* [Work order] Using the data below, return the stretch from the line that contains "Practice. Indicate the pink" through the line that contains "x=174, y=261", both included, exactly as it stands and nothing beyond it.

Stored records:
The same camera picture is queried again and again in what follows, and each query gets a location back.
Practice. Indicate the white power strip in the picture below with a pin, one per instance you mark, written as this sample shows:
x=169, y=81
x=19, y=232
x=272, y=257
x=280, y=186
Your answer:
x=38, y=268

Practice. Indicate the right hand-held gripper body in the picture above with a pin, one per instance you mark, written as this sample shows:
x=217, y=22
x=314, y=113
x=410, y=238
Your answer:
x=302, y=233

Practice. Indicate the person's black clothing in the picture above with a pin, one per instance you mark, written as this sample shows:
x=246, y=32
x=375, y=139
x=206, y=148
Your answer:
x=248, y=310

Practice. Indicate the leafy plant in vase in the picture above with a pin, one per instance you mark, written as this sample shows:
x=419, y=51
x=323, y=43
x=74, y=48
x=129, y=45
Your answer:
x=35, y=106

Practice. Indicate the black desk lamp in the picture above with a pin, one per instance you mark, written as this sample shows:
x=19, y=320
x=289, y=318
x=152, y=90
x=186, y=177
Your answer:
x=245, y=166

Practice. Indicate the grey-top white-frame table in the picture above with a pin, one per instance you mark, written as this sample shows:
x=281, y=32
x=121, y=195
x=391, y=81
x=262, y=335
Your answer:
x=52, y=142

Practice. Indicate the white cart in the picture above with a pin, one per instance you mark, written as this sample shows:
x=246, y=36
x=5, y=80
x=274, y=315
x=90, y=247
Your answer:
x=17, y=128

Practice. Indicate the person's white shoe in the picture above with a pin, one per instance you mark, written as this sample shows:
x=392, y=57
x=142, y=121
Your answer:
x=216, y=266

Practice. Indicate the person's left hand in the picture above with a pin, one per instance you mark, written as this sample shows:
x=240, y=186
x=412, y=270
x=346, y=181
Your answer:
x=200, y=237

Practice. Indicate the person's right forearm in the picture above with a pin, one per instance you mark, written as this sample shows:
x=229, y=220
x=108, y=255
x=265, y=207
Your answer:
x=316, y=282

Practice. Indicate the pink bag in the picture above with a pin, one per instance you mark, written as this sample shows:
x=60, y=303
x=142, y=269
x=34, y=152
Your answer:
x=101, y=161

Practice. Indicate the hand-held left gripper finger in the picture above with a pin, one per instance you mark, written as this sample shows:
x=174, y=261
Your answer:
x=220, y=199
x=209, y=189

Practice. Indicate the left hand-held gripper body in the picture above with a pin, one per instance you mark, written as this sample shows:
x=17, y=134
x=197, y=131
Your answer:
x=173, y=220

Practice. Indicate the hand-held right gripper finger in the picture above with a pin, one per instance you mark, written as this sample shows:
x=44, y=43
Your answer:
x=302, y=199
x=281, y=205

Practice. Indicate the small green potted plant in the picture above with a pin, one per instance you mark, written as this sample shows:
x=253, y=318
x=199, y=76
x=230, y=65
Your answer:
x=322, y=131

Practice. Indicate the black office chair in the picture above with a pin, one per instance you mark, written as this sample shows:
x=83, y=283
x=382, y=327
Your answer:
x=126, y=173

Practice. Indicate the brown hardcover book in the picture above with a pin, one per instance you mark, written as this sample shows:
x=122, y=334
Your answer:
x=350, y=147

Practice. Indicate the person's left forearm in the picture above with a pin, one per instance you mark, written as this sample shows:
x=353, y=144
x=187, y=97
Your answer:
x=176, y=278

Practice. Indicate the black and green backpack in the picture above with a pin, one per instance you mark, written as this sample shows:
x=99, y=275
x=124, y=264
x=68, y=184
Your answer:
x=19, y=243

* [Exercise solution]
Practice. Indicate the pink bag in the picture above with a pin, one per instance you mark, written as this sample shows:
x=60, y=303
x=142, y=269
x=34, y=152
Your answer:
x=101, y=161

Practice. Indicate the hand-held left gripper finger in the picture above with a pin, one per instance you mark, written as this sample shows:
x=174, y=261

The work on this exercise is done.